The Kingdom of Liars (Gollancz, £16.99) is Canadian writer Nick Martell’s spectacular and extremely bold epic fantasy debut. Whereas awaiting trial for regicide, con artist Michael Kingman tells the tense, convoluted story of how he discovered himself imprisoned and the way, a decade earlier than the novel opens, his father was executed for murdering the king’s son. The setting is the Hole, a land the place the monarchy is barely hanging on to energy, rebel is rife and civil struggle looms. Michael comes from a once-exalted line of royal advisers. He charts his personal fall alongside his investigation into his father’s alleged crime, depicting a fractured society and a code of magic referred to as Fabrication – the misuse of which can lead to devastating reminiscence loss. Martell’s portrayal of his protagonist’s progress, from a cocksure chancer to a mature grownup sobered by his discoveries, is simply as spectacular because the twisty plot. The Kingdom of Liars is the opening quantity in a collection.

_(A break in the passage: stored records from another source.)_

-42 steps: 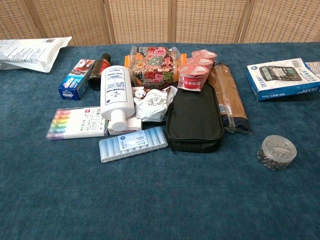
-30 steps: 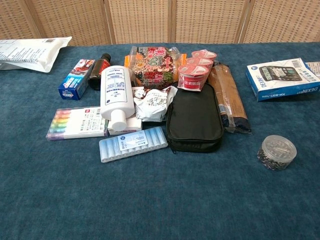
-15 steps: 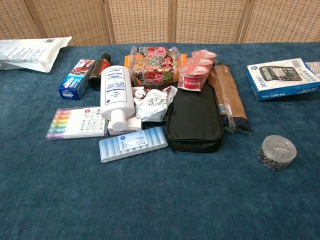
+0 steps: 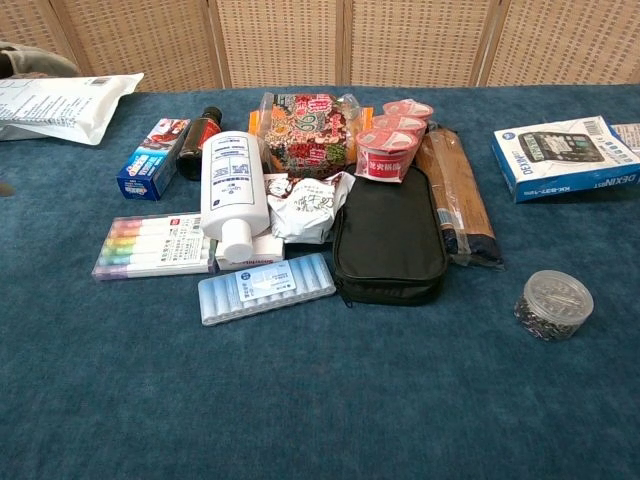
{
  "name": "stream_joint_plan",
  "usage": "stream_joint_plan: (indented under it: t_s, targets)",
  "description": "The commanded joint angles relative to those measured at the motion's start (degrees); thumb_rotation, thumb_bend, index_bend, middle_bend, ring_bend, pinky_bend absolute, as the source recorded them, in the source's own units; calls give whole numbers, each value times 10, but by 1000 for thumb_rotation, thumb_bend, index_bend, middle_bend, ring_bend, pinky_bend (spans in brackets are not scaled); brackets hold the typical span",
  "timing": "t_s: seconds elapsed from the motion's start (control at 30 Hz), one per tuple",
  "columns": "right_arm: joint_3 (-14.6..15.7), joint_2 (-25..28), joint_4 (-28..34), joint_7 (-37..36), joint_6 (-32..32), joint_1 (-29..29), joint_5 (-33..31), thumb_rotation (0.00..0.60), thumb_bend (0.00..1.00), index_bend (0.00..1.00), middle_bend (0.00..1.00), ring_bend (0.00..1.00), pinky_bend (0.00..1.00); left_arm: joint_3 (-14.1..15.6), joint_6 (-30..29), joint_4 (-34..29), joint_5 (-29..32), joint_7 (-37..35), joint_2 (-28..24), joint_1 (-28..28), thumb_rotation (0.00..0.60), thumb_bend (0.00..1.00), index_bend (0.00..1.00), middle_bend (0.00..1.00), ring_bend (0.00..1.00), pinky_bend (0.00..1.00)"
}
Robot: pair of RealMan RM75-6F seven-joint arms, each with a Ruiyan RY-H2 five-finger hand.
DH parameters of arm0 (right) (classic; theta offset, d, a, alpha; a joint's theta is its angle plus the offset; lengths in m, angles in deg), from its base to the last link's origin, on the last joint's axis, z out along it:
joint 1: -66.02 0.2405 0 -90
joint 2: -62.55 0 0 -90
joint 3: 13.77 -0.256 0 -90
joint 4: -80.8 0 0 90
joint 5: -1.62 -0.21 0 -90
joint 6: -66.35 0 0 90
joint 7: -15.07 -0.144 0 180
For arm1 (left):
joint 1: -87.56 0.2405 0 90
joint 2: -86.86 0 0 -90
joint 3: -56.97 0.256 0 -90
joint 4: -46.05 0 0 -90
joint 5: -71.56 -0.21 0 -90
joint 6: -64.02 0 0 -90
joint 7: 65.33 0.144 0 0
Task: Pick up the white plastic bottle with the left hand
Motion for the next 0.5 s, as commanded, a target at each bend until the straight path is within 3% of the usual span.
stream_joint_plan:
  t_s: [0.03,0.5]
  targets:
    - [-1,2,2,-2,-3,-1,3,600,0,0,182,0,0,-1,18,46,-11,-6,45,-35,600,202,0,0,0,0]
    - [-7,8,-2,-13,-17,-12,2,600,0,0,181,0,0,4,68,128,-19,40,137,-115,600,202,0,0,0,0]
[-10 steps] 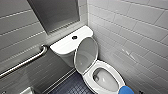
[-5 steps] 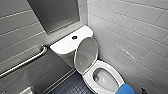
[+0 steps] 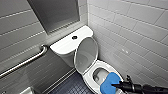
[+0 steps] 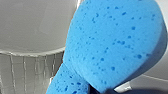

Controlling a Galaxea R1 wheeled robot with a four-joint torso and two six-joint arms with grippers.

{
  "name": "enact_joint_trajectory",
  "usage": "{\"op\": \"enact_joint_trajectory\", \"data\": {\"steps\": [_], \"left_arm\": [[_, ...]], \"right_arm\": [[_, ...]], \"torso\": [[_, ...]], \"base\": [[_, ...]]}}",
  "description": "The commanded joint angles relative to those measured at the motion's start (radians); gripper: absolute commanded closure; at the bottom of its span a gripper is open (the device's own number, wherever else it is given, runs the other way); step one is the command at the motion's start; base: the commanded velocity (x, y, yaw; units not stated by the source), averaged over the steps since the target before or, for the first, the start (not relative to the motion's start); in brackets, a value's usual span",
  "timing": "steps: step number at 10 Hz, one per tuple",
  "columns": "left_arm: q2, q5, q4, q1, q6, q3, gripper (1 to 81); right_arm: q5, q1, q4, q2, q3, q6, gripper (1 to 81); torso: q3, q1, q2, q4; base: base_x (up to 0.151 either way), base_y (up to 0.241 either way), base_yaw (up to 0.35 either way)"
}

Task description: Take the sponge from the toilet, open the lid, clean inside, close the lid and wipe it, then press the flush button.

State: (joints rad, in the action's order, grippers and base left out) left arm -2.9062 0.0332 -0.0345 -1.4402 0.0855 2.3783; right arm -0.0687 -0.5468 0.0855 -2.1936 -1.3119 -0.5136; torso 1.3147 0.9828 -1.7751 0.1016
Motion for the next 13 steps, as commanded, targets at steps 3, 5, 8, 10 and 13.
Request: {"op": "enact_joint_trajectory", "data": {"steps": [3,5,8,10,13], "left_arm": [[0.008,-0.081,0.004,-0.016,0.008,-0.011,1.0],[0.017,-0.081,0.008,-0.016,0.007,-0.011,1.0],[0.017,-0.082,0.008,-0.016,0.003,-0.008,1.0],[0.016,-0.082,0.008,-0.016,0.003,-0.008,1.0],[0.017,-0.082,0.008,-0.016,0.003,-0.013,1.0]], "right_arm": [[-0.141,0.231,-0.010,-0.361,-0.346,-0.005,81.1],[-0.132,0.262,-0.006,-0.493,-0.493,-0.005,81.1],[-0.106,0.285,0.000,-0.626,-0.631,-0.016,81.1],[-0.108,0.248,-0.001,-0.706,-0.732,-0.022,81.1],[-0.108,0.156,-0.017,-0.720,-0.760,-0.020,81.1]], "torso": [[0.000,0.000,0.000,0.000],[0.000,0.000,0.000,0.000],[0.000,0.000,0.000,0.000],[0.000,0.000,0.000,0.000],[0.000,0.000,0.000,0.000]], "base": [[0.000,0.000,0.000],[0.000,0.000,0.000],[0.000,0.000,0.000],[0.000,0.000,0.000],[0.000,0.000,0.000]]}}
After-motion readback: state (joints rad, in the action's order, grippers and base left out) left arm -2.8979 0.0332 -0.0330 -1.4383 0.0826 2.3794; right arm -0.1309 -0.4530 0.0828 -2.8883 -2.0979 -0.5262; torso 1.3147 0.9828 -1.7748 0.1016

Hao Jingfang’s story “Folding Beijing” gained a 2016 Hugo award for greatest novelette. Her debut novel Vagabonds (Head of Zeus, £18.99) is a 640-page political dystopia, translated from the Chinese language by Ken Liu. The yr is 2201, and following a struggle of independence Mars and Earth are locked in an uneasy detente. Earth is an ultra-capitalist, dog-eat-dog society, Mars a socialist utopia the place artwork prospers with out the constraint of market forces. 5 years earlier than the novel opens, 20 college students had been despatched from Mars to Earth as a part of a cultural trade, and now they’re returning. Dancer Luoying ponders the relative deserves of the 2 societies: she should not solely resolve the place her loyalties lie, however navigate a private and political minefield. In a leisurely, discursive narrative Hao spins a captivating and even-handed examination of two very completely different attainable futures.

Ian Whates’s eighth solo novel, Darkish Angels Rising (NewCon, £12.99), is a spirited area opera that mixes all of the required components of the subgenre: epic area battles, futuristic weaponry, scheming armies and enigmatic aliens. The primary two books of the trilogy launched the ne’er-do-well crew of the starship The Ion Raider, and their discovery of the traditional superweaponry of an alien race referred to as the Elders. Ten years later, they’ve disbanded, just for an unknown foe to trace down and homicide them one after the other. Captain Cornische returns to the helm to save lots of his remaining crew, embarking on a quest to the pocket universe the place the Elders have stashed a Pandora’s field of wondrous know-how – until a vile navy cabal and evil aliens can get there first. Whates weaves backstories and motion successfully because the novel builds to a rousing battle-scene climax.

Lady of Shadows (Jo Fletcher, £16.99) by Breanna Teintze is the welcome second instalment within the Empty Gods collection. Teintze’s debut, Lord of Secrets, launched us to Corcoran Grey, a grumpy however compassionate wizard on the run from the Mages’ Guild, and the lady who grew to become his lover, the slave Brix of the Tirnaal individuals. Woman of Shadows hits the bottom operating, a yr after the tip of occasions recounted in e book one, with Grey and Brix nonetheless sought by the Guild. Once they hint Grey, he’s pressured on ache of loss of life to trace down the perpetrators of a curse which is killing members of the Guild. Grey and Brix embark on the hunt, with a lot derring-do and seat-of-the-pants journey. Teintze excels at constructing a fantasy world ruled by an unique system of magic, and thrills the reader with an pleasant, breakneck plot.

One other dose of fantastical escapism is to be present in Kat Dunn’s captivating debut Dangerous Remedy (Zephyr eBook, £7.99), a madcap mashup described by the writer as “Stranger Issues within the French Revolution” that’s half steampunk journey, half historic thriller. It’s 1794, and Camille leads a bunch of pals referred to as the Battalion of the Lifeless, dedicated to saving these they deem unjustly sentenced to the guillotine. The novel throws the reader into the thick of the motion with the Battalion aboard an air balloon on a dangerous mission to spring a prisoner from a Parisian jail. Camille saves the younger girl, solely to find that she is needed for her particular powers by royalists and revolutionaries alike, and each events will cease at nothing to seize her. What follows is an enthralling, fast-paced journey with a solid of likable characters; Camille’s relationship together with her lover Ada is especially properly drawn. There’s a neat denouement and the promise of sequels.
• Eric Brown’s newest novel is The Martian Menace (Titan).